[RECORDS SUPPLIED — start]

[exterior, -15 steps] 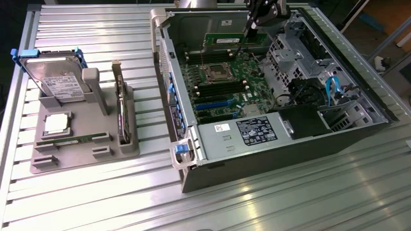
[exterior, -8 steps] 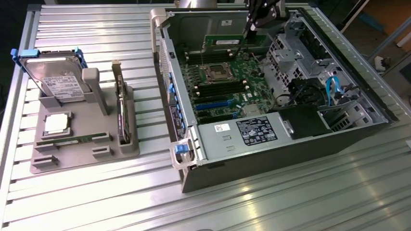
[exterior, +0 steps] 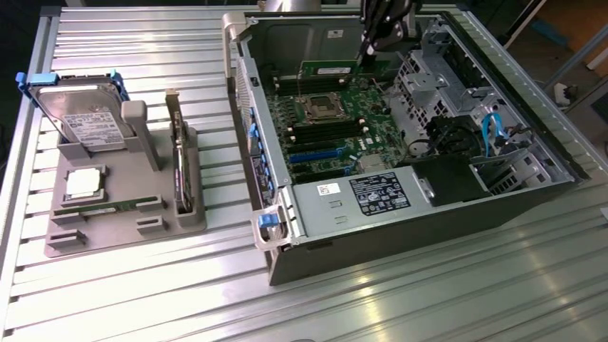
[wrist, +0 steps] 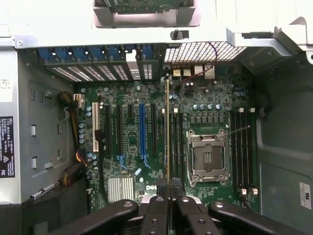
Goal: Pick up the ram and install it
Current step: 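Insert the ram into the slot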
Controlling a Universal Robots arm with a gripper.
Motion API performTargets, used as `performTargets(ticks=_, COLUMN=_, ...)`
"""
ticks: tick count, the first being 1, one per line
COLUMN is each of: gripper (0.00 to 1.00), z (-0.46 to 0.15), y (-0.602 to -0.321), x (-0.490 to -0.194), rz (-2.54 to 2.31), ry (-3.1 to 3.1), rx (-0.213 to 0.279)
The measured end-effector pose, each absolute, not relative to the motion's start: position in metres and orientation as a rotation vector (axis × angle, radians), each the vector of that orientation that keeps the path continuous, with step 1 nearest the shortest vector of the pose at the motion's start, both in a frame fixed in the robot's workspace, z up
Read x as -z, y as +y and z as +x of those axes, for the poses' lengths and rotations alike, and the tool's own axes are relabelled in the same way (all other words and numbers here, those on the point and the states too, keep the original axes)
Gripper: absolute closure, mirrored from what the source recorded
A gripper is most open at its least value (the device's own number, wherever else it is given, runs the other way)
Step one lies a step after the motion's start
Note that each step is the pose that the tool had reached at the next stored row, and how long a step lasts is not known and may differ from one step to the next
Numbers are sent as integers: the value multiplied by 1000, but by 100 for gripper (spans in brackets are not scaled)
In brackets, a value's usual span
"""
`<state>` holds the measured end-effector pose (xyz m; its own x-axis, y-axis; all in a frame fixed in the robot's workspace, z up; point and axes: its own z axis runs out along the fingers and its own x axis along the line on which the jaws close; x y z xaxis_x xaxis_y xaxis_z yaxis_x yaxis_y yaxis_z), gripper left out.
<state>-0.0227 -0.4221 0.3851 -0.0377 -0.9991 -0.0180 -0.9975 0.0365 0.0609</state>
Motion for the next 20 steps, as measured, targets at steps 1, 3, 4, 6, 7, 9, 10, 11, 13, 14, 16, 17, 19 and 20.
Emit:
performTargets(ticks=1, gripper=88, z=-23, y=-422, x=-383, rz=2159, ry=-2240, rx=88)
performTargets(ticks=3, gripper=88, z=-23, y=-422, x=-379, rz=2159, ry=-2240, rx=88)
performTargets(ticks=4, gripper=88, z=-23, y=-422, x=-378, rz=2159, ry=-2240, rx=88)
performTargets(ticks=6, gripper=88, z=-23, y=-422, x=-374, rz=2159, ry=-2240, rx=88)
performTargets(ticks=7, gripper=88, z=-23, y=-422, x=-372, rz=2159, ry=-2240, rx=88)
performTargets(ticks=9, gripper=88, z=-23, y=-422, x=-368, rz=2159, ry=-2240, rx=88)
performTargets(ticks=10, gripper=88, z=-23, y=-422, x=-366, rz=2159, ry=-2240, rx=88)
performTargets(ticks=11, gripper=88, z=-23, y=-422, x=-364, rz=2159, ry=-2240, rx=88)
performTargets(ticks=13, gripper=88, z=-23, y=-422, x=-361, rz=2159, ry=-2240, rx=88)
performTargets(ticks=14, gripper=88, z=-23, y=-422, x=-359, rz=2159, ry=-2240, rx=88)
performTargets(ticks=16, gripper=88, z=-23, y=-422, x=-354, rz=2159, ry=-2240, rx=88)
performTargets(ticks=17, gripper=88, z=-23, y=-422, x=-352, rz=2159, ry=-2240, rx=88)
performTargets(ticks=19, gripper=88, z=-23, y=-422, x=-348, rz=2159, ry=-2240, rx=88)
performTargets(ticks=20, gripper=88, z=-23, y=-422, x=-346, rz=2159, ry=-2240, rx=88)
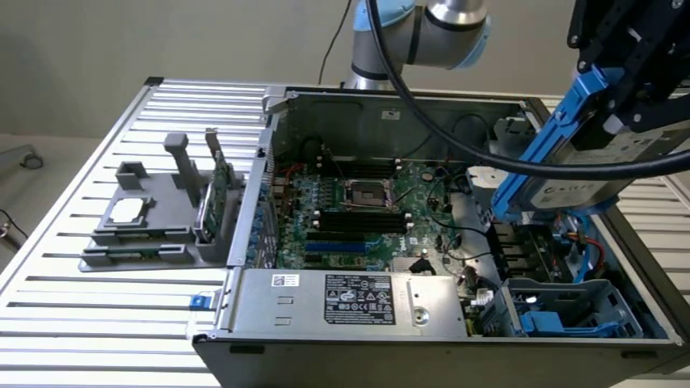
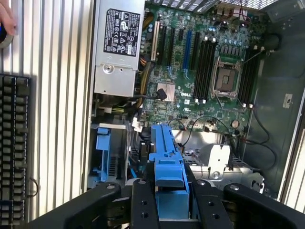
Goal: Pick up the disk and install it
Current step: 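Pick up the disk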
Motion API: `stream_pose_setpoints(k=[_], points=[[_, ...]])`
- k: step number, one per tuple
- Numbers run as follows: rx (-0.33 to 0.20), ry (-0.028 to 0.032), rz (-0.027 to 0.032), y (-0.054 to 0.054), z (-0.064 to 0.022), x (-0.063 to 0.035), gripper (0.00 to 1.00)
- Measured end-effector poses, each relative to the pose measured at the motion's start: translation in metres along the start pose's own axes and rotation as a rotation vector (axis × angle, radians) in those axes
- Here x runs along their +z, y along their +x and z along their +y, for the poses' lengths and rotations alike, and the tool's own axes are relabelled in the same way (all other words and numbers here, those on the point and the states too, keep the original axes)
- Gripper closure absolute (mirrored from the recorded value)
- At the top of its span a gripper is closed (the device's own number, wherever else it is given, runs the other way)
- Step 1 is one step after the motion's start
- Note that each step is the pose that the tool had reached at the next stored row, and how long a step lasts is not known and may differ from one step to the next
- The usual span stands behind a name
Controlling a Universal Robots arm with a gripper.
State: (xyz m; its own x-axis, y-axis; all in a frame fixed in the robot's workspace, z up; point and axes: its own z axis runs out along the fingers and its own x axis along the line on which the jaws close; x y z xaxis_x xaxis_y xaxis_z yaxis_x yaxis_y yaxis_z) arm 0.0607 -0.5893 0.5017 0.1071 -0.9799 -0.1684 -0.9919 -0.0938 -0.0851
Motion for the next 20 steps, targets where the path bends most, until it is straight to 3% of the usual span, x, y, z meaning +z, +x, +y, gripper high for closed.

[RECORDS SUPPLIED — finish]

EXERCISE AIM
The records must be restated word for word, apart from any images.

EXPECTED OUTPUT
[exterior, -15 steps] 
[exterior, -8 steps] 
[exterior, +0 steps] 
[wrist, +0 steps] 
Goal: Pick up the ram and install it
Current step: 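Insert the ram into the slot
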Controlling a Universal Robots arm with a gripper.
Motion API performTargets, used as `performTargets(ticks=_, COLUMN=_, ...)`
"""
ticks: tick count, the first being 1, one per line
COLUMN is each of: gripper (0.00 to 1.00), z (-0.46 to 0.15), y (-0.602 to -0.321), x (-0.490 to -0.194), rz (-2.54 to 2.31), ry (-3.1 to 3.1), rx (-0.213 to 0.279)
The measured end-effector pose, each absolute, not relative to the motion's start: position in metres and orientation as a rotation vector (axis × angle, radians), each the vector of that orientation that keeps the path continuous, with step 1 nearest the shortest vector of the pose at the motion's start, both in a frame fixed in the robot's workspace, z up
Read x as -z, y as +y and z as +x of those axes, for the poses' lengths and rotations alike, and the tool's own axes are relabelled in the same way (all other words and numbers here, those on the point and the states too, keep the original axes)
Gripper: absolute closure, mirrored from what the source recorded
A gripper is most open at its least value (the device's own number, wherever else it is given, runs the other way)
Step one lies a step after the motion's start
Note that each step is the pose that the tool had reached at the next stored row, and how long a step lasts is not known and may differ from one step to the next
Numbers are sent as integers: the value multiplied by 1000, but by 100 for gripper (spans in brackets are not scaled)
In brackets, a value's usual span
"""
`<state>` holds the measured end-effector pose (xyz m; its own x-axis, y-axis; all in a frame fixed in the robot's workspace, z up; point and axes: its own z axis runs out along the fingers and its own x axis along the line on which the jaws close; x y z xaxis_x xaxis_y xaxis_z yaxis_x yaxis_y yaxis_z), gripper left out.
<state>-0.0227 -0.4221 0.3851 -0.0377 -0.9991 -0.0180 -0.9975 0.0365 0.0609</state>
Motion for the next 20 steps, as measured, targets at steps 1, 3, 4, 6, 7, 9, 10, 11, 13, 14, 16, 17, 19 and 20.
Emit:
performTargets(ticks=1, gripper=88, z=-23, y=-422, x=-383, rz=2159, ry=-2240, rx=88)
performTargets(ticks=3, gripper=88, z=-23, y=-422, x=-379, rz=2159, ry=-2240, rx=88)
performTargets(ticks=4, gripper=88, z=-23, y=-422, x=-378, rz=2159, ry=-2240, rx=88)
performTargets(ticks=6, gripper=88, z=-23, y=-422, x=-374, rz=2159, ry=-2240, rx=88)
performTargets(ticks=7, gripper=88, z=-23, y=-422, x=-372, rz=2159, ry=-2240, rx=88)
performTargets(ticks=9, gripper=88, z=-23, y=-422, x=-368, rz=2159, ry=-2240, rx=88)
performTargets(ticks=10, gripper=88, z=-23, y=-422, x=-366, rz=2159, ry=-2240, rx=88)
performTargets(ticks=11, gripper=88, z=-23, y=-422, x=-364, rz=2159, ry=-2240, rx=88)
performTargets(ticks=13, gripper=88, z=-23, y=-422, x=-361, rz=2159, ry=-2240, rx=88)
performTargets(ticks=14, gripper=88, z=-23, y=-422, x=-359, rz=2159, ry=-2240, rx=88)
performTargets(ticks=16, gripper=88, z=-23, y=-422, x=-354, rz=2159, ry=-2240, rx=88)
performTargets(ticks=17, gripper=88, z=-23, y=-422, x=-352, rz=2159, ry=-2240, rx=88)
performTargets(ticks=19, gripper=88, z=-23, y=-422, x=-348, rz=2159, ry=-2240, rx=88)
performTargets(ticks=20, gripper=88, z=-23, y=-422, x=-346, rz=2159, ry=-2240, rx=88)
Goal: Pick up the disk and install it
Current step: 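Pick up the disk
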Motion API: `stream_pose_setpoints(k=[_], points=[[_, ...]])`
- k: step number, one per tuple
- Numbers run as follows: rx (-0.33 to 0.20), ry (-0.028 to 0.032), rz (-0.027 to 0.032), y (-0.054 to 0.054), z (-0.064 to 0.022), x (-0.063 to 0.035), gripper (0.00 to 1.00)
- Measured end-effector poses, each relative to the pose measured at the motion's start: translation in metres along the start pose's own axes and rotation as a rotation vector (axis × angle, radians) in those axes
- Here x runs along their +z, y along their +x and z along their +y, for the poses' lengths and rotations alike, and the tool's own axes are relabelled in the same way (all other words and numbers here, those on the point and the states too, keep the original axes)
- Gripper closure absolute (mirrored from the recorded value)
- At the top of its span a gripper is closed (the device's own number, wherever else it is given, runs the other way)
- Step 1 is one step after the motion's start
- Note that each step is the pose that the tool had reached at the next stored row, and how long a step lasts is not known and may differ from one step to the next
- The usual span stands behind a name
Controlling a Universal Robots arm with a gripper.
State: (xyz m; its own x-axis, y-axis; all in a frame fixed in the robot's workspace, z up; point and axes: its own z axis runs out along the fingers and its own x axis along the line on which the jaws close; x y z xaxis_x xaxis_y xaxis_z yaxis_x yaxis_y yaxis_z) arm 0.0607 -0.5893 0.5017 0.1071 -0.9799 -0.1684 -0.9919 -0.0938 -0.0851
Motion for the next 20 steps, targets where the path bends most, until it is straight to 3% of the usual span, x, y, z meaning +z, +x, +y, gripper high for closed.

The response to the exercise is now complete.